Slovenia menulis sendiri kemerdekaannya pada Juni 1991. Tapi tidak dengan mulus. Seperti Indonesia, negeri kecil di selatan Austria ini harus melewati perang pasca-deklarasi kemerdekaan. Sejarah mencatatnya sebagai Perang Sepuluh Hari. Inilah perang yang mengawali perang-perang lain di (bekas) wilayah Yugoslavia, seperti Kroasia dan Bosnia. Setelah menuntaskan revolusi yang berdarah itu, Slovenia beranjak meninggalkan sosialisme. Pada 2004, mereka resmi menjadi anggota Uni Eropa.

Apakah setelah itu keadaan membaik? Bisa iya, bisa tidak. Tapi, setidaknya menurut seorang ibu paruh baya asal Koper, situasi justru semakin payah. Saya menemuinya di stasiun kereta saat hendak bertolak dari Koper menuju Bled. Ia menuntun saya dalam rute yang rumit itu, karena ternyata saya harus naik bus dulu ke Divaca, lalu menyambung kereta ke Ljubljana, sebelum melompat ke bus tujuan Bled. Fyuh.

Kami duduk bersebrangan di gerbong kereta dan saling bercerita. Pada satu titik, kami membahas politik. Suaranya adalah suara orang-orang kebanyakan. Nada bicaranya terdengar sangat akrab. “Bagi orang-orang normal seperti saya, Uni Eropa itu omong kosong,” ujarnya ketus. Suaranya juga suara orang-orang yang telah dikecewakan revolusi. Katanya, ekonomi justru runtuh ketika Slovenia merdeka. Saat itu, ia kehilangan pekerjaan di sebuah perusahaan ekspor asal Prancis dan terpaksa menganggur selama tiga tahun.

Menurutnya, narasi tentang Slovenia sebagai negara hijau dan tenang cuma di permukaan. Di bawahnya, orang-orang bergelut dengan hidup yang tak mudah. Ceritanya melabrak persepsi saya tentang Slovenia yang asyik. Setelah bicara panjang lebar, saya dan ibu itu saling diam. Kami terbuai lamunan masing-masing. Saya menatap ke luar jendela dan kota-kota kecil yang terlewat. Perlahan, kereta tiba di Ljubljana. Saya dan ibu itu berpisah di sana.

DSC_1936 (2)

Yang tersisa dari revolusi

Saya selalu mengingat Bukares lewat punggung seorang gadis di 21 December 1989 Square dan penggalan puisi Rene Char: “gadis itu berjalan gegas / matahari terbenam di punggungnya” (diterjemahkan Mikael Johani).

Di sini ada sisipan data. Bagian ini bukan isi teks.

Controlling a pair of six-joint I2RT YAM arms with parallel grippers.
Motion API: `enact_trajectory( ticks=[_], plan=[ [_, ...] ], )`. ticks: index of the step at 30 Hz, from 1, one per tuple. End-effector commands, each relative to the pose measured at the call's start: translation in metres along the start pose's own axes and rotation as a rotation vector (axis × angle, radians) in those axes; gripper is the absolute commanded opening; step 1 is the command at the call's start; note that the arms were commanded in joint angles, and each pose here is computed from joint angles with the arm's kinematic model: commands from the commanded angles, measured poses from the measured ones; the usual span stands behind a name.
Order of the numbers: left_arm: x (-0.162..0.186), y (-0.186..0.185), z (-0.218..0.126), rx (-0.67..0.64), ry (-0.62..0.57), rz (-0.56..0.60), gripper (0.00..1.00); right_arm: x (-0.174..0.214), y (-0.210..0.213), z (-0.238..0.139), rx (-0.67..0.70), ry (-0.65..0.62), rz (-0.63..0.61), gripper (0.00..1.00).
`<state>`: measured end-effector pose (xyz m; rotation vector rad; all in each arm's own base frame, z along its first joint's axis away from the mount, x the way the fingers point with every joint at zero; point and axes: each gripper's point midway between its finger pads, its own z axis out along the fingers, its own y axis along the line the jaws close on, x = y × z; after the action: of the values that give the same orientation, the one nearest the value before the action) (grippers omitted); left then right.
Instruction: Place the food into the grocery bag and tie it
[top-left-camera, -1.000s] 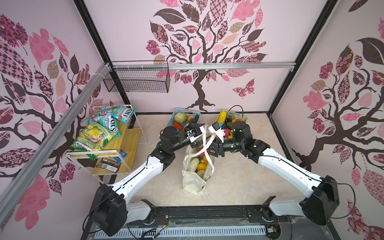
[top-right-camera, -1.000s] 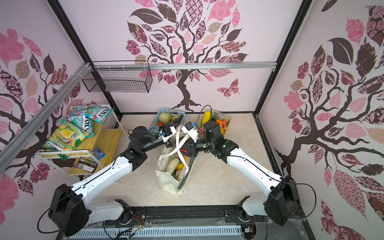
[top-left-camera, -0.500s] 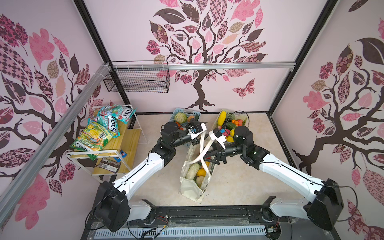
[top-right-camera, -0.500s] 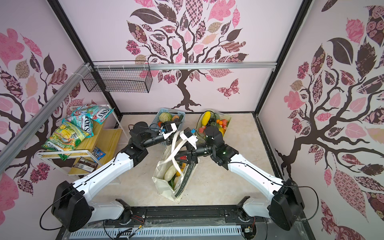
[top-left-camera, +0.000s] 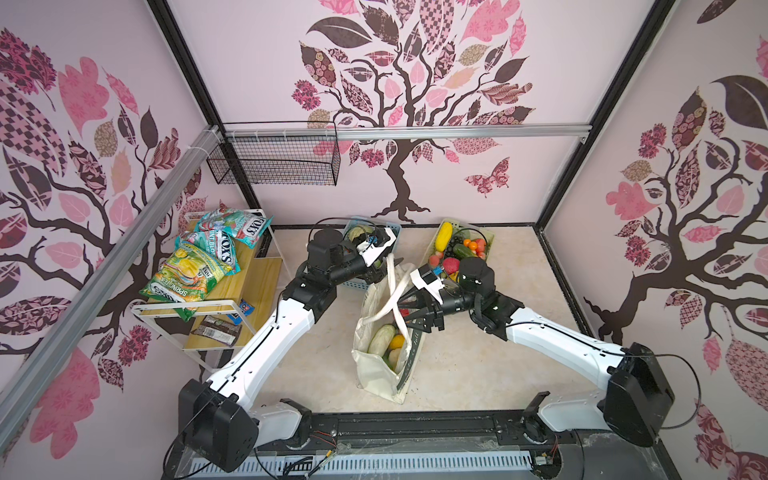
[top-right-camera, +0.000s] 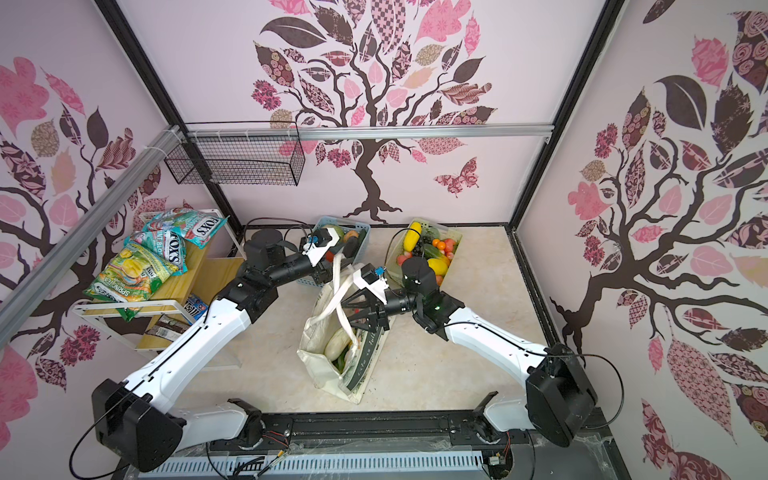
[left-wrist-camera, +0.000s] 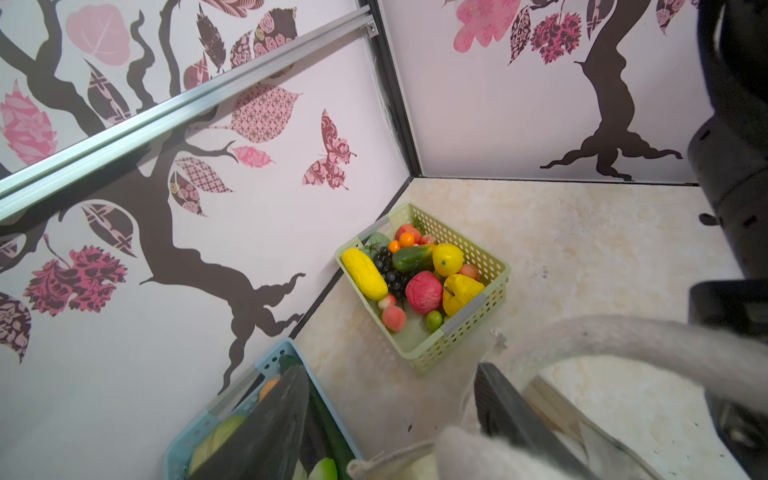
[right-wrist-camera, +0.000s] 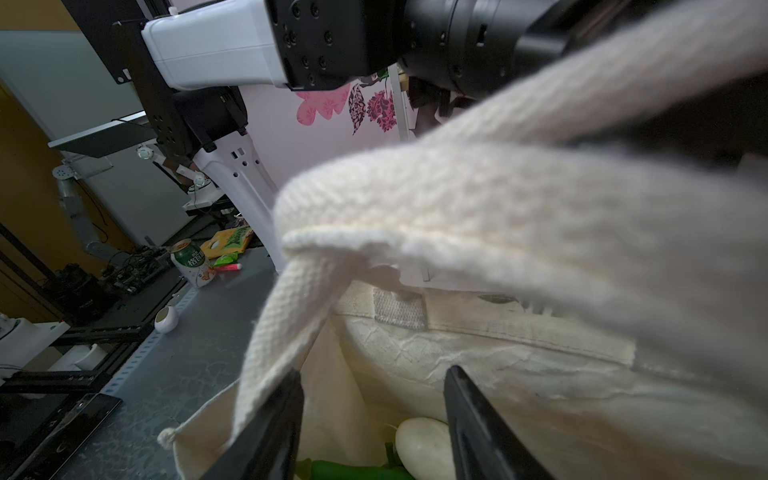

Waktu itu, hari kian tua di sana. Free walking tour hampir usai dan pemandu berambut pink terus bicara tanpa jeda tentang revolusi. Saya membayangkan tank, demonstrasi, dan mahasiswa yang jengah oleh bajingan yang duduk di kursi penguasa. Di hari natal 1989, diktator Nicolae Ceausescu ditembak mati oleh regu penembak. Romania selesai menulis revolusinya. Dan alun-alun di depan Universitas Bukares jadi pengingat.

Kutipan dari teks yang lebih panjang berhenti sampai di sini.